A School District 2 committee is recommending that Sherman Alexie’s controversial young-adult novel “The Absolutely True Diary of a Part-Time Indian” stay on the high school required reading list.
Parents, students and community members, many of them American Indians, filled SD2’s boardroom at the Lincoln Center Monday night and spoke passionately in support of the novel.
The hearing was in response to a request from parent Gail Supola, who had asked the district last spring to remove the book from the district’s required reading list. She was concerned with the book’s coarse language and its portrayal of American Indian life.
She had also asked that the district better notify parents when mature subject matter shows up in required reading and streamline its process for allowing students to opt out of reading those books.

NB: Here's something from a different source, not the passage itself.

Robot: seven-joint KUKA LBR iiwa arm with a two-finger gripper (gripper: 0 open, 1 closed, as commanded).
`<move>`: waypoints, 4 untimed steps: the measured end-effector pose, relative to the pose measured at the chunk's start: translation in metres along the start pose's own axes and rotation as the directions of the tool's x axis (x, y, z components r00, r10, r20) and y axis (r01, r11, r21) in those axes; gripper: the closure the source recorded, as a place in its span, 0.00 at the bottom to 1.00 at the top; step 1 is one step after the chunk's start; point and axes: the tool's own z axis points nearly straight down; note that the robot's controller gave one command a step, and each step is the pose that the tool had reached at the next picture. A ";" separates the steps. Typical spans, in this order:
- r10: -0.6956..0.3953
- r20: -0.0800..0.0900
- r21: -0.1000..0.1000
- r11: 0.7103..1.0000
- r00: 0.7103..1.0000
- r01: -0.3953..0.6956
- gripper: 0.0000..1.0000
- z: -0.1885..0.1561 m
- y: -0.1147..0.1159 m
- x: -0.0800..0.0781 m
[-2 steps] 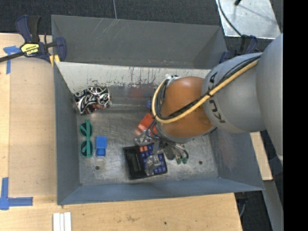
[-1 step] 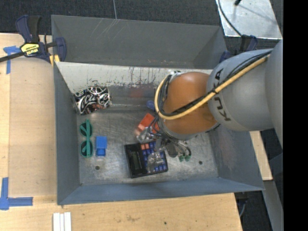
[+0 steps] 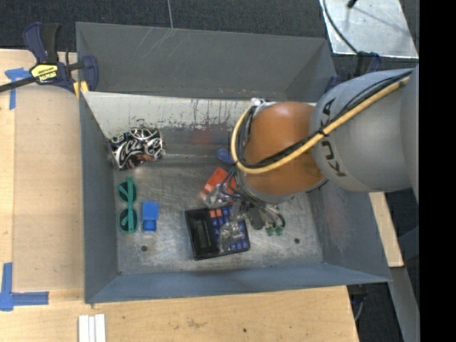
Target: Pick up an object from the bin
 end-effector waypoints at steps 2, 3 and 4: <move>0.001 -0.006 0.000 1.000 1.000 -0.001 1.00 -0.008 0.000 0.001; 0.001 -0.010 -0.001 1.000 1.000 -0.001 1.00 -0.024 0.000 0.002; 0.001 -0.003 0.000 1.000 1.000 -0.001 1.00 -0.038 0.000 0.000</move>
Offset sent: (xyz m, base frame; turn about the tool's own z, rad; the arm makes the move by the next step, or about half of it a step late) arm 0.0000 0.0000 0.0495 0.0000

The committee, formed of trustees Travis Smith, Jana Hafer and Kevin Toohill, sided with the district and will recommend to the full school board that the book stay on the required reading list.
However, they will also recommend that the board review, supplement or correct policies dealing with how parents receive reading lists and how their students can opt out of required texts.
“It’s win-win,” Supola said following the meeting.
The committee reaffirmed that parents should and do have a voice in what their children read in school, she said.
The board has no official policy on giving students the option to opt out; schools have traditionally used an opt-out procedure created by the curriculum office for families uncomfortable with a text.
The committee’s hope is that by enacting the opt-out option as an official district procedure, it’ll be easier for parents to learn when and how they can swap out a text for their child.
Nearly 40 people stood and spoke to the committee Monday night, the majority speaking in favor of the novel. Many were students, who passionately talked about what the book had meant to them and the important place it has in their lives.
Also speaking were English teachers, local authors, a Montana House representative and a German immigrant.
Hannelore Carter was a little girl in 1940s Germany and she spoke to the committee about the importance of a free society.
Talk of removing the book from SD2’s required reading list “brought me back to the grim reminder of growing up in Nazi Germany,” she said.
Many of the American Indian students who addressed the committee talked about how accurately the book represents their lives and the lives of those who straddle life on and off the reservation.
White students spoke about how the book gave them insight into the struggles and trials of a culture with which they were largely unfamiliar.
Most of them talked about how thoroughly teenage the voice of the protagonist was and how that spoke directly to them.
For Kim Anthony, SD2’s director of curriculum, seeing the students stand up and passionately defend a book they had been taught in English class was the highlight of the night.
“Think of what they did,” she said. “It was absolutely amazing.”